En la DO Rueda explica su director general, Santiago Mora que es necesaria “más certidumbre” y que no haya nuevos repuntes que lleven asociados el cierre de nuevo, del canal Horeca. Eso hará que el consumo vuelva a recuperarse, aunque hay cambios “que han llegado para quedarse”.

Se refiere variaciones en el consumo y nuevos canales de venta, fundamentalmente por vía ‘online’. “Hemos visto como el consumo de vino en los hogares ha ganado protagonismo en estos meses y también como han surgido con fuerza nuevos momentos de consumo de vino: al final de la jornada laboral en casa, al brindar por videoconferencia con nuestros amigos y familias… Pero estamos convencidos de que esos eventos que no hemos podido celebrar están generando un clima de ganas de celebrarlo todo, que va a animar el consumo de nuestros vinos, tan asociados a los momentos para compartir”, dice.

Ayudas

En la OIVE consideran que las ayudas de la Administración a la poda en verde, almacenamiento y destilado aliviaron en su momento el desequilibrio en los mercados, “pero no fueron suficiente”. Y como los efectos de la pandemia continúan han trasladado la necesidad de activar de nuevo estas medidas, “pero con un presupuesto extraordinario y suficiente para acometer las medidas a gran escala. No se puede recurrir a los fondos del Plan de Apoyo al Sector Vitivinícola (Pasve) como ya ocurrió el año pasado”, reclama Susana García tajante.

“Si no hay otra vez ayudas de la Administración lo vamos a pasar mal y quedará uva en el campo”, advierte José Víctor Moro. Es viticultor en Rueda, donde gestiona dieciocho hectáreas de verdejo, trece de ellas en regadío.

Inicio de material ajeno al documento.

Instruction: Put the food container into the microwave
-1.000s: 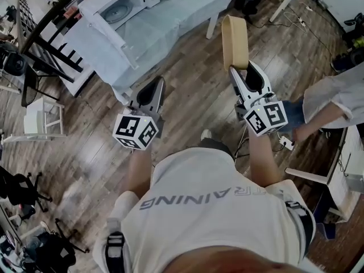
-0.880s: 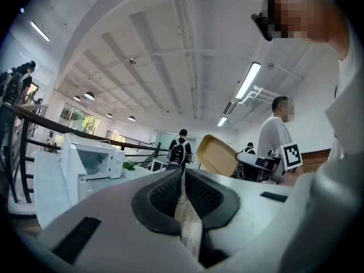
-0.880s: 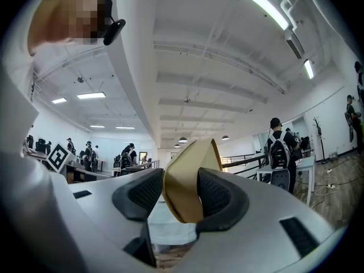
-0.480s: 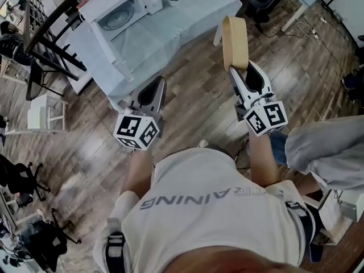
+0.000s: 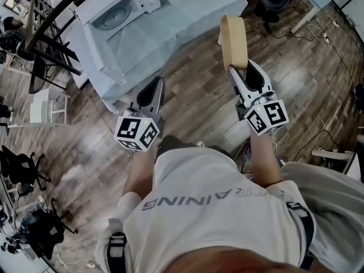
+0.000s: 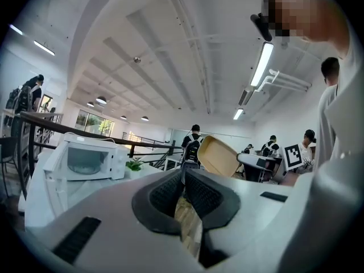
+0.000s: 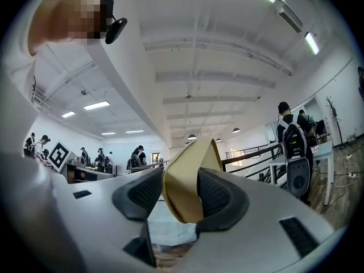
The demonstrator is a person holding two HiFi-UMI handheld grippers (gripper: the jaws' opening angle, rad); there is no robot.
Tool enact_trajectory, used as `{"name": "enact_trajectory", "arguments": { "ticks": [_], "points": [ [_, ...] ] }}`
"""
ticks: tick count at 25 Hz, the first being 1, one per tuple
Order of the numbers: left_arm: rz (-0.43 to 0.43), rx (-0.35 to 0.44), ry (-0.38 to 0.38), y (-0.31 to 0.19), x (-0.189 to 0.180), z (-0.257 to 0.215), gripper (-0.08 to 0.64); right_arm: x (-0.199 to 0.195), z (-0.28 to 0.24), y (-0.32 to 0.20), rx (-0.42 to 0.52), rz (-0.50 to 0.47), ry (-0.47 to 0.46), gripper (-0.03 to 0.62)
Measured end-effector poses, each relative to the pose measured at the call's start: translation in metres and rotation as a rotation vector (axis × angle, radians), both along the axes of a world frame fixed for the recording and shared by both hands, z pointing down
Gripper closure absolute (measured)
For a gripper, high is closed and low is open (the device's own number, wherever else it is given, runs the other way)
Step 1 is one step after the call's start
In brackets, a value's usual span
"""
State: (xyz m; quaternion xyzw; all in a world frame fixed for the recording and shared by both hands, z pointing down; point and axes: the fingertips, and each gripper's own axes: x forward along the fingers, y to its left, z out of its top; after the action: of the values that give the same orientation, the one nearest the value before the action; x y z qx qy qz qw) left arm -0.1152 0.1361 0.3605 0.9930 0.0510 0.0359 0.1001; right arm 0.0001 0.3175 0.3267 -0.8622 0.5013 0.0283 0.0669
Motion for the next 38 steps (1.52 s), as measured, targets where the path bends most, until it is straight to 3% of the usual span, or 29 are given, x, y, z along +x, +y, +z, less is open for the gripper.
{"name": "enact_trajectory", "arguments": {
  "ticks": [9,18,28,38],
  "points": [
    [0.007,-0.002,-0.008,0.001,0.045,0.008,0.512,0.036,0.013,-0.004,-0.006,-0.013,-0.016,0.380],
    [0.009,0.005,0.004,-0.030,0.109,-0.006,0.512,0.091,0.001,-0.036,-0.010,-0.032,0.001,0.380],
    [-0.056,0.010,-0.009,-0.108,0.163,-0.007,0.512,0.152,-0.001,-0.119,-0.003,-0.093,-0.008,0.380],
    [-0.157,-0.020,0.005,-0.194,0.187,0.000,0.512,0.184,0.002,-0.229,-0.014,-0.230,0.001,0.380]
  ]
}}
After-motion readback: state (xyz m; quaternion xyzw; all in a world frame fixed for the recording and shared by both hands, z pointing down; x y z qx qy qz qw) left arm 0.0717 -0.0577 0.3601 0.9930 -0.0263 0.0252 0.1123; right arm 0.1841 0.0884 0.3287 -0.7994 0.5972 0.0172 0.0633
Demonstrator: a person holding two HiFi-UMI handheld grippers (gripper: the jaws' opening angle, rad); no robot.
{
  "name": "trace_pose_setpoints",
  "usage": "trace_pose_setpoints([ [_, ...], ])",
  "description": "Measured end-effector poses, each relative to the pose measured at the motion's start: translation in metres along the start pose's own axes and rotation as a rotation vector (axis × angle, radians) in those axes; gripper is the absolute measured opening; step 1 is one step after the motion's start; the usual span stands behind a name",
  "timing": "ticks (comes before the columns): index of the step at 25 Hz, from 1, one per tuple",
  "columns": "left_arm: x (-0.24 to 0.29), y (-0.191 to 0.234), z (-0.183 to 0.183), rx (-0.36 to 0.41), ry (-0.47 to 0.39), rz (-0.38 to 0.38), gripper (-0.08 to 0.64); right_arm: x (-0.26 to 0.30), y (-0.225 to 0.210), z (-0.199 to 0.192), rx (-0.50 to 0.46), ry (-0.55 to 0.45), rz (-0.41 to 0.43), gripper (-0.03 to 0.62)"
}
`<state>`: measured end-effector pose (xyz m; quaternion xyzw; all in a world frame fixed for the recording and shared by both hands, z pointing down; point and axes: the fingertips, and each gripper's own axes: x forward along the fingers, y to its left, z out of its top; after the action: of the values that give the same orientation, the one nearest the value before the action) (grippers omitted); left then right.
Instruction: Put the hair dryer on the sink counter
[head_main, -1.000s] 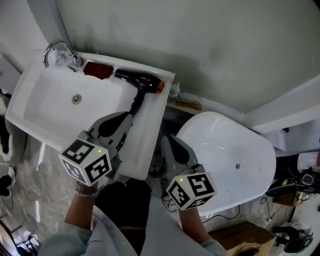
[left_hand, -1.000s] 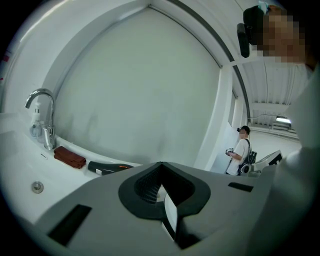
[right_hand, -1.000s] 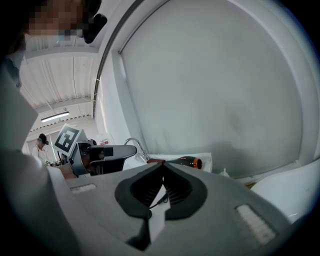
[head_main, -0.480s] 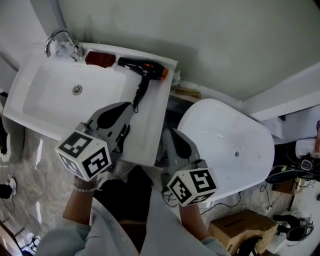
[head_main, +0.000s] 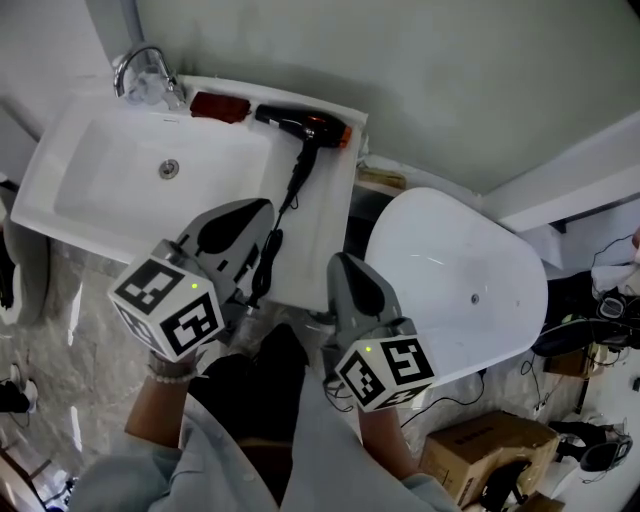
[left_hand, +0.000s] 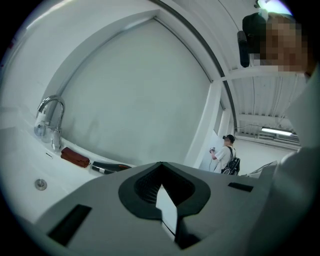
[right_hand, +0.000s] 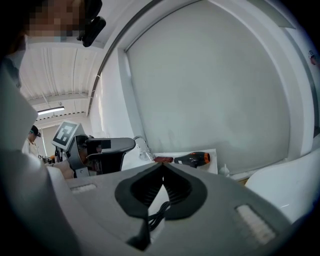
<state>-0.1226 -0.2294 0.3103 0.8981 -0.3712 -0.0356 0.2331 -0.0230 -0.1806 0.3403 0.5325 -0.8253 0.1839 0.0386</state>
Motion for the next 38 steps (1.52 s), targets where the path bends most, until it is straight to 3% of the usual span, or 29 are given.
trace_pose_setpoints([
  [19,-0.096,-0.021,-0.011,0.02,0.013,-0.074,0.005,-0.06,0.086,-0.029,-0.013,-0.047,-0.095,-0.003],
  [38,-0.076,-0.048,-0.017,0.01,0.007,-0.06,0.005,-0.077,0.059,-0.007,-0.04,-0.062,-0.074,-0.003],
])
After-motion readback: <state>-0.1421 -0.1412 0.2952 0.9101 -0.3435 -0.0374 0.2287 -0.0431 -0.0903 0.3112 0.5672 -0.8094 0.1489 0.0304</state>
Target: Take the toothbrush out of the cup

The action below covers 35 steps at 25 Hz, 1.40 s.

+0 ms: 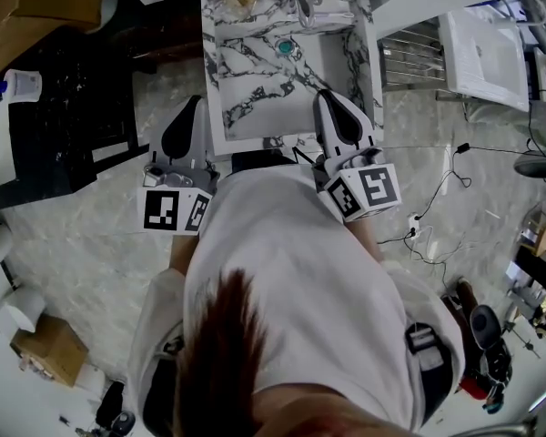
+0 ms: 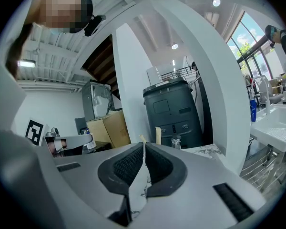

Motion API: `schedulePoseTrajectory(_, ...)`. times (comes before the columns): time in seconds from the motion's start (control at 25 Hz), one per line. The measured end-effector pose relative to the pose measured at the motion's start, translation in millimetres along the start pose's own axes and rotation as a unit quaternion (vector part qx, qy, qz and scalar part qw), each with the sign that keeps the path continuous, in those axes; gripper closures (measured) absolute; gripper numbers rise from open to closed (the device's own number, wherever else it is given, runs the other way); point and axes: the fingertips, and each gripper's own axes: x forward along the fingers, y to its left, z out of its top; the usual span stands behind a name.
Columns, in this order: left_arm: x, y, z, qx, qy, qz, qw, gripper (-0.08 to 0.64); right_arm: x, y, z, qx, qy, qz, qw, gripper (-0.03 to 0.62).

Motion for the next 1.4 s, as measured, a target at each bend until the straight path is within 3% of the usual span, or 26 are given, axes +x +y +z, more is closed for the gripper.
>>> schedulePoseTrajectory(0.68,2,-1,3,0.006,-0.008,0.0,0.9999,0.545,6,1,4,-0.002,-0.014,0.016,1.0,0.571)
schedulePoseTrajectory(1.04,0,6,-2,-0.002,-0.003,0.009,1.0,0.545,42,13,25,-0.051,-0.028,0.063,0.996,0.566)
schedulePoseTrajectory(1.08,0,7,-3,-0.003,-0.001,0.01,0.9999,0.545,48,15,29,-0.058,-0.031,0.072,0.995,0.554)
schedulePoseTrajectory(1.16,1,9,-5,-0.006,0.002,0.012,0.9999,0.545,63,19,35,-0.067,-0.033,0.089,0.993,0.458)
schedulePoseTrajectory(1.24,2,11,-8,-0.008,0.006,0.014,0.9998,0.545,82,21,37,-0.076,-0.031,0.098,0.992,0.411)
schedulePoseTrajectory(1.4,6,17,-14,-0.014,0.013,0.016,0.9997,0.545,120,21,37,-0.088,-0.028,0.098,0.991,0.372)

Moro es consciente de que el vino blanco que laboran a partir de su vendimia se vende casi en su totalidad en España, y de que si no arranca otra vez la hostelería va a seguir faltando mercado. “Como no haya ayudas a la vendimia en verde, igual que el año pasado, se va a pasar muy mal”, insiste.

De momento, la poda ya le ha salido más cara de lo habitual debido a que hay menos mano de obra disponible y eso implica que el precio sube. La vendimia seguirá siendo mecanizada y en los fitosanitarios no hay muchos cambios, así que los costes serán similares a la anterior campaña.

“Fueron necesarias, pero no suficientes”, considera el director de la DO Rueda en referencia a las ayudas del año pasado. Desde el Consejo Regulador se han mantenido contactos continuos con las administraciones a través de diferentes canales, con el objetivo de seguir trasladando las particularidades que hacen que los vinos blancos y la DO Rueda estén afectados por la situación actual. “Se sigue apostando por la cosecha en verde, si bien con algunos cambios respecto al año pasado, para que todos los socios se puedan beneficiar de dichas ayudas”, confirma Mora.

“Es importante que las administraciones no se olviden de nuestras bodegas, que las ayuden a seguir andando, porque son garantían de futuro para las zonas rurales”, apostilla Enrique Pascual.